*Aim of the task*: Copy out all the lines in the records that include the word "black".

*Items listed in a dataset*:

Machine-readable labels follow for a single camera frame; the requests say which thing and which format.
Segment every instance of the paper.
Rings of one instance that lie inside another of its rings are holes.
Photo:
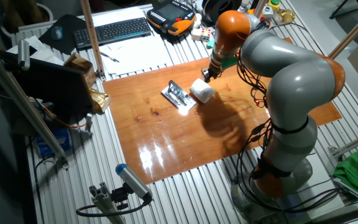
[[[49,50],[48,48],[46,48],[46,46],[44,46],[44,44],[37,38],[37,36],[32,36],[24,40],[27,41],[31,47],[37,50],[36,53],[30,56],[30,58],[34,58],[44,62],[54,63],[57,65],[64,64],[64,62],[59,58],[57,58],[51,50]],[[17,54],[17,46],[14,46],[13,48],[7,50],[6,52]]]
[[[140,37],[100,47],[100,51],[118,60],[102,56],[109,74],[122,75],[168,63],[171,58],[161,37]]]
[[[93,17],[93,25],[97,27],[113,22],[120,22],[128,19],[136,19],[141,17],[145,17],[143,10],[139,9],[138,7],[132,7],[128,9],[123,9],[121,11],[114,11],[114,13],[95,16]]]

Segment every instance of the gold foil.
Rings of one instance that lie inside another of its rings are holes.
[[[295,13],[291,9],[277,9],[276,13],[281,17],[281,23],[289,23],[295,20]]]
[[[111,102],[110,95],[107,93],[101,93],[92,88],[89,89],[89,92],[91,93],[92,99],[95,103],[96,112],[98,114],[103,114]]]

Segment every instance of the cardboard box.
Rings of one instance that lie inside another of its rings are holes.
[[[96,74],[94,73],[92,63],[87,61],[85,58],[80,57],[76,53],[73,53],[63,66],[83,71],[82,74],[88,88],[91,88],[96,82]]]

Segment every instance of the orange controller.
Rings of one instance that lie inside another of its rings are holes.
[[[164,1],[147,12],[147,20],[164,33],[180,35],[191,27],[196,14],[176,1]]]

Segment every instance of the black screen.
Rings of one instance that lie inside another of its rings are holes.
[[[166,6],[159,9],[157,12],[161,13],[161,15],[168,20],[174,20],[178,16],[181,16],[185,13],[185,11],[174,6],[173,4],[167,4]]]

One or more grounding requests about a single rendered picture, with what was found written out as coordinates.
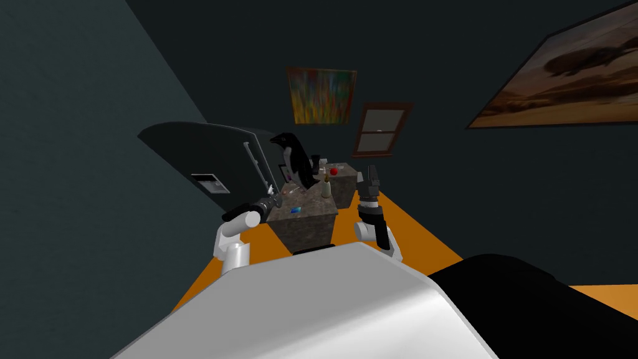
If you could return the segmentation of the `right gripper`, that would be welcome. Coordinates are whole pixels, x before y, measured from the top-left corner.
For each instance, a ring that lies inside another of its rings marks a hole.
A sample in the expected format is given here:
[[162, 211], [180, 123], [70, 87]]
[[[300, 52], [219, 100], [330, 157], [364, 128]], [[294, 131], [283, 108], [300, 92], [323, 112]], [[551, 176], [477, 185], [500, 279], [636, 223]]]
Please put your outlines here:
[[368, 166], [368, 179], [363, 179], [362, 172], [357, 172], [356, 189], [360, 201], [378, 201], [380, 180], [375, 165]]

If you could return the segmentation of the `brown framed window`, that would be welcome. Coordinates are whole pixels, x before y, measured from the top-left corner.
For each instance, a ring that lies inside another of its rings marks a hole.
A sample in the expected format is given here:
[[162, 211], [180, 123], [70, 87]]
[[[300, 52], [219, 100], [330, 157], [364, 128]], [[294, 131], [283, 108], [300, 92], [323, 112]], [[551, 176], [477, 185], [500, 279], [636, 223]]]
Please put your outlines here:
[[358, 125], [353, 158], [383, 158], [393, 155], [414, 103], [366, 102]]

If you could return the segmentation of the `black penguin statue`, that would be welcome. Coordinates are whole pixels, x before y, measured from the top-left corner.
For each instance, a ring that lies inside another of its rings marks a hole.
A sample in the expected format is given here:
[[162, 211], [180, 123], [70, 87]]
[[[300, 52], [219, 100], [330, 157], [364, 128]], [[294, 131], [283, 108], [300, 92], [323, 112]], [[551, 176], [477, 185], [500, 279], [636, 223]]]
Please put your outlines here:
[[288, 168], [291, 181], [300, 188], [300, 193], [307, 192], [319, 182], [313, 174], [310, 159], [297, 136], [284, 132], [270, 138], [270, 143], [283, 149], [283, 160]]

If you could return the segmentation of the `dark grey fridge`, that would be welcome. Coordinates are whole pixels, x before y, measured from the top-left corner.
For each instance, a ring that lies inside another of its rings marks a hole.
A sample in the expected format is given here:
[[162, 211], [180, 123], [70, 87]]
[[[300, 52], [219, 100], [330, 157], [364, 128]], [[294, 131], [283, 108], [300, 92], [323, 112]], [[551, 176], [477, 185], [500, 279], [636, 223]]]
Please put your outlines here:
[[224, 212], [280, 192], [282, 150], [273, 133], [199, 122], [166, 122], [138, 138]]

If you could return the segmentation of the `colourful striped painting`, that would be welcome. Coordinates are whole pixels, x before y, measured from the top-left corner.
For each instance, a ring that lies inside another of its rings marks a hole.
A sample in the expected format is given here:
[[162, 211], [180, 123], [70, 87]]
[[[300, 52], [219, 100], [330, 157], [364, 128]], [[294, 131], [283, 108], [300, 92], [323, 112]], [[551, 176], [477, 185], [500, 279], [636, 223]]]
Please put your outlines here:
[[345, 125], [349, 122], [357, 71], [286, 68], [296, 125]]

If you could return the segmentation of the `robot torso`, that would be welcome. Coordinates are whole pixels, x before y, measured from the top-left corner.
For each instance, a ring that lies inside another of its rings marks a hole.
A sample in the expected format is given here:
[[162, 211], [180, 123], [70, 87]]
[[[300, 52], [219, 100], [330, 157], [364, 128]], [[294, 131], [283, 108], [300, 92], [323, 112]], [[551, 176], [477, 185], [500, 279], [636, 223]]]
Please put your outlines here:
[[361, 242], [233, 269], [113, 359], [498, 359], [426, 275]]

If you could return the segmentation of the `brown landscape picture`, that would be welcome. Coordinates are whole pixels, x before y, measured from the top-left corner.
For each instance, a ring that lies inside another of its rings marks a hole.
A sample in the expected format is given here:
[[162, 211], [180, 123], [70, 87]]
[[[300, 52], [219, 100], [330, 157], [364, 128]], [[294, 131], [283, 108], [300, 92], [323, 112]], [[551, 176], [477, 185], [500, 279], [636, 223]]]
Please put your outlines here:
[[638, 125], [638, 0], [546, 36], [470, 129]]

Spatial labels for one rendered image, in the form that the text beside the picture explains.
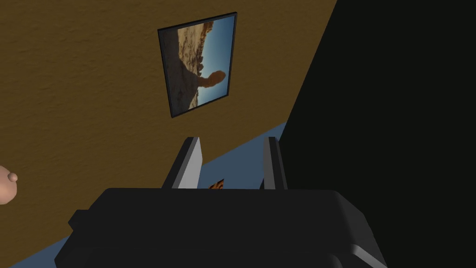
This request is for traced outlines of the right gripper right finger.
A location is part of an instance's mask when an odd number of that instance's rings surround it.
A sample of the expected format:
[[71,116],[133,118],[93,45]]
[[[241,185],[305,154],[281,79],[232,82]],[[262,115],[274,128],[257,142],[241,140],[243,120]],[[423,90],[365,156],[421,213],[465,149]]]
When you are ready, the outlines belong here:
[[264,178],[259,189],[287,189],[282,155],[276,137],[264,138]]

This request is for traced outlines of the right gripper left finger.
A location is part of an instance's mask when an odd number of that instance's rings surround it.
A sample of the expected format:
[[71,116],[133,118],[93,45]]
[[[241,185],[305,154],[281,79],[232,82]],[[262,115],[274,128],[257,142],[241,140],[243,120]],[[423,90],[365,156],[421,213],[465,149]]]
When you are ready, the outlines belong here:
[[187,137],[162,185],[163,189],[197,189],[203,157],[199,137]]

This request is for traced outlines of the framed desert landscape picture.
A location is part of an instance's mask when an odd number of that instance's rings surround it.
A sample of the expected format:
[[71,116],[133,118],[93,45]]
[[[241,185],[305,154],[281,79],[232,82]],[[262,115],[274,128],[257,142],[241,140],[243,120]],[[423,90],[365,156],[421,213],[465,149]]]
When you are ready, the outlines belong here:
[[230,93],[237,12],[157,30],[172,118]]

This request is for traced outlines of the pale pink round knob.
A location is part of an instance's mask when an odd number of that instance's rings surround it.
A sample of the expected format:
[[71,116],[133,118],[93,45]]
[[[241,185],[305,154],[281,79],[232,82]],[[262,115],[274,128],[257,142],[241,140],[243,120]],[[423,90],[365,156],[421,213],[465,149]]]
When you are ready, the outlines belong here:
[[0,205],[11,202],[17,194],[18,176],[0,166]]

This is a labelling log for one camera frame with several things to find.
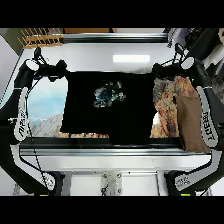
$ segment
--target black t-shirt
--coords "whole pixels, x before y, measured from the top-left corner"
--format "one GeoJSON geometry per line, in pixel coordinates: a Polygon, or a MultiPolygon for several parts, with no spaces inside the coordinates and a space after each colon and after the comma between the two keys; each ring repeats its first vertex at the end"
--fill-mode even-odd
{"type": "Polygon", "coordinates": [[[112,144],[147,144],[156,113],[154,76],[121,72],[74,72],[67,77],[68,93],[61,132],[109,134],[112,144]],[[96,91],[105,83],[120,83],[125,98],[95,107],[96,91]]]}

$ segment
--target wooden rack
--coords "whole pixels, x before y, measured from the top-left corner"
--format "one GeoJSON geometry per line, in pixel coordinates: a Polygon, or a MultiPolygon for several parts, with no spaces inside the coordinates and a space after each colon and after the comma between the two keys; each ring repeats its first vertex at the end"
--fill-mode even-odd
{"type": "Polygon", "coordinates": [[[47,33],[46,28],[26,28],[21,30],[22,40],[19,37],[17,39],[23,48],[61,46],[64,38],[63,34],[61,34],[59,28],[51,28],[51,31],[51,33],[47,33]]]}

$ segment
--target metal bracket
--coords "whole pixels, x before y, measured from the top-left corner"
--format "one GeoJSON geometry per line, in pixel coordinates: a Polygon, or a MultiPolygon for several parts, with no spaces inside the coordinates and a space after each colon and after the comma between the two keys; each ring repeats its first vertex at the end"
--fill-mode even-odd
{"type": "Polygon", "coordinates": [[[103,172],[102,196],[119,196],[122,194],[122,175],[121,172],[103,172]]]}

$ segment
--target brown cloth
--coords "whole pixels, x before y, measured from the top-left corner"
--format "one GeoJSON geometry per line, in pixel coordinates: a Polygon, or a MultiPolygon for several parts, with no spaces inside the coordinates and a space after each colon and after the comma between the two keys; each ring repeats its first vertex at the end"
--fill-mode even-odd
{"type": "Polygon", "coordinates": [[[201,134],[201,102],[199,97],[176,96],[177,123],[184,150],[209,153],[201,134]]]}

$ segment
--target black cloth
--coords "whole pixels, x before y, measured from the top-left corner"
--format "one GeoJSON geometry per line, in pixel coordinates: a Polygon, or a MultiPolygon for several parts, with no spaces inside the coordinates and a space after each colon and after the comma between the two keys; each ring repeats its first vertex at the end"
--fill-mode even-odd
{"type": "Polygon", "coordinates": [[[147,144],[156,109],[154,76],[121,72],[74,72],[67,77],[68,93],[61,132],[109,134],[112,144],[147,144]],[[126,99],[95,108],[95,90],[106,81],[121,82],[126,99]]]}

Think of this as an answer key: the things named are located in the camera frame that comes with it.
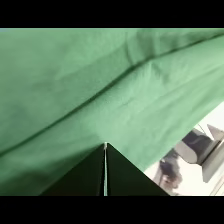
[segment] green curtain
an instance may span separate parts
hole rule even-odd
[[[0,29],[0,195],[39,195],[103,142],[144,171],[223,87],[223,28]]]

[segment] green cloth
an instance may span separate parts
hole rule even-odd
[[[0,29],[0,195],[38,195],[103,142],[144,171],[224,99],[224,29]]]

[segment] black triangle
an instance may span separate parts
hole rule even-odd
[[[104,145],[97,148],[41,196],[99,196],[103,189]]]
[[[106,161],[109,196],[168,196],[110,144]]]

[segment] green fabric
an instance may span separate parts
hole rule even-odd
[[[224,98],[224,29],[0,29],[0,195],[38,195],[110,142],[139,169]]]

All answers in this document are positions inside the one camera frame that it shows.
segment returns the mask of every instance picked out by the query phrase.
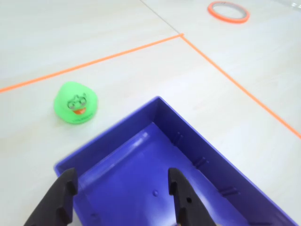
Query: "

*Task solution*:
Segment every instance of the black screen.
If you could return the segmentation of the `black penguin statue`, that would be welcome. Coordinates are whole pixels, x before y, measured from the top-left corner.
--target black t-shirt
--target black cloth
[segment] black triangle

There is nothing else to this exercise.